WHAT TO PRODUCE: Repeat the data exactly as given below, dropping every picture.

::::

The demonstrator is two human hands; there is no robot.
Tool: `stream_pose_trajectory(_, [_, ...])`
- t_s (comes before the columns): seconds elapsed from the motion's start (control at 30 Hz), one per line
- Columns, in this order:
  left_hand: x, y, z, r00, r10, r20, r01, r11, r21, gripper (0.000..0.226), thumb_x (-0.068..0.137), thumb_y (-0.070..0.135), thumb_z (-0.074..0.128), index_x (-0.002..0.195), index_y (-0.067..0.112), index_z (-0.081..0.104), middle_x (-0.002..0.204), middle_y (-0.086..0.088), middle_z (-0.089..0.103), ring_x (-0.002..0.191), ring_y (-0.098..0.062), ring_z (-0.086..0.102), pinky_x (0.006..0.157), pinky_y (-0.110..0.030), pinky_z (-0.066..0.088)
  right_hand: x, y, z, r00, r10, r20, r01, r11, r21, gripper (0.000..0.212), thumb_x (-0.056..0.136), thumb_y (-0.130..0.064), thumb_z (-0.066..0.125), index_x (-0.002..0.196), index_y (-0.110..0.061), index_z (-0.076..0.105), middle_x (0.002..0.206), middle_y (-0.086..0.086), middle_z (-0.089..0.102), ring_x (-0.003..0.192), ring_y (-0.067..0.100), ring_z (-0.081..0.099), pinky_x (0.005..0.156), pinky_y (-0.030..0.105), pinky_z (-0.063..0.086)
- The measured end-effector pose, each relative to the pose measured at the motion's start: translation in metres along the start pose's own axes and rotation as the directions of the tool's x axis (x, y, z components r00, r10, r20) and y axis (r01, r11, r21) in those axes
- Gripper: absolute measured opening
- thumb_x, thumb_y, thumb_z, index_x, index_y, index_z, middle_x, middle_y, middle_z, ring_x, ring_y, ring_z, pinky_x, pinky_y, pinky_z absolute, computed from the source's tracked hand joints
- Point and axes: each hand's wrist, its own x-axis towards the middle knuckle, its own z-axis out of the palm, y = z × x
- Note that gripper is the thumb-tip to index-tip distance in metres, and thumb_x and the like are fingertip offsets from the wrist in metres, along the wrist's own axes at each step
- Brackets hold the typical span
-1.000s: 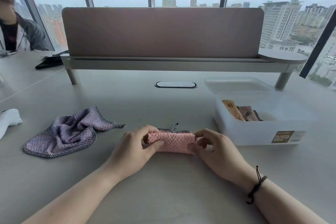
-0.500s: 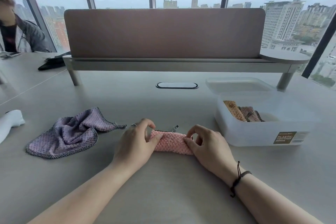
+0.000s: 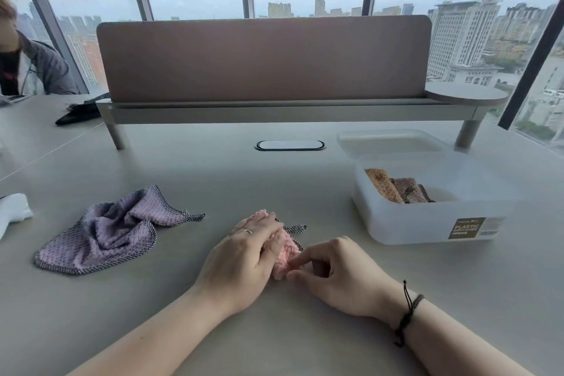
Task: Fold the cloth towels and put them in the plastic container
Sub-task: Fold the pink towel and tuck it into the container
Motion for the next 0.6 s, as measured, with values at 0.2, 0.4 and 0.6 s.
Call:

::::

RESPONSE TO THE TASK:
The demonstrator is two human hands; there is no robot.
Tool: `stream_pose_trajectory(_, [_, ...])`
- t_s (comes before the columns): seconds elapsed from the motion's start (control at 30 Hz), one per line
- Columns, in this order:
  left_hand: x, y, z, r00, r10, r20, r01, r11, r21, gripper (0.000..0.226), thumb_x (-0.068..0.137), thumb_y (-0.070..0.135), thumb_z (-0.074..0.128), index_x (-0.002..0.195), index_y (-0.067..0.112), index_z (-0.081..0.104), middle_x (-0.002..0.204), middle_y (-0.086..0.088), middle_z (-0.089..0.103), ring_x (-0.002..0.191), ring_y (-0.098..0.062), ring_z (-0.086..0.102), pinky_x (0.006..0.157), pinky_y (-0.110..0.030), pinky_z (-0.066..0.088)
  right_hand: x, y, z, r00, r10, r20, r01, r11, r21, gripper (0.000..0.212), thumb_x (-0.056..0.136), thumb_y (-0.130..0.064), thumb_z (-0.066..0.125), index_x (-0.002..0.196), index_y (-0.110..0.061), index_z (-0.076..0.105), middle_x (0.002..0.206), middle_y (-0.086..0.086), middle_z (-0.089..0.102), ring_x (-0.003..0.192), ring_y (-0.067..0.100), ring_z (-0.081..0.099), pinky_x (0.005..0.156), pinky_y (-0.030..0.105), pinky_z (-0.063..0.086)
- The measured end-effector pose, each relative to the pose measured at the motion's start: translation in metres along the start pose's own axes and rotation as the directions of the tool's x axis (x, y, z components r00, r10, r20) and y axis (r01, r11, r21) in those axes
- Gripper: absolute measured opening
- thumb_x, thumb_y, thumb_z, index_x, index_y, index_z, middle_x, middle_y, middle_z, ring_x, ring_y, ring_z, pinky_x, pinky_y, pinky_z absolute, computed from the source's tracked hand joints
- Point and axes: each hand's wrist, its own x-axis towards the middle knuckle, its own z-axis out of the palm, y = z × x
- Note that gripper is the thumb-tip to index-tip distance in metres, and thumb_x and the like are fingertip offsets from the wrist in metres, along the wrist's own axes at each step
- Brackets hold the typical span
-1.000s: 
-0.500s: 
+0.000s: 
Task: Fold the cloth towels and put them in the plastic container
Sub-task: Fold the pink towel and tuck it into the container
Motion for the next 0.6 s, as measured, with values at 0.2, 0.4 and 0.6 s.
Call:

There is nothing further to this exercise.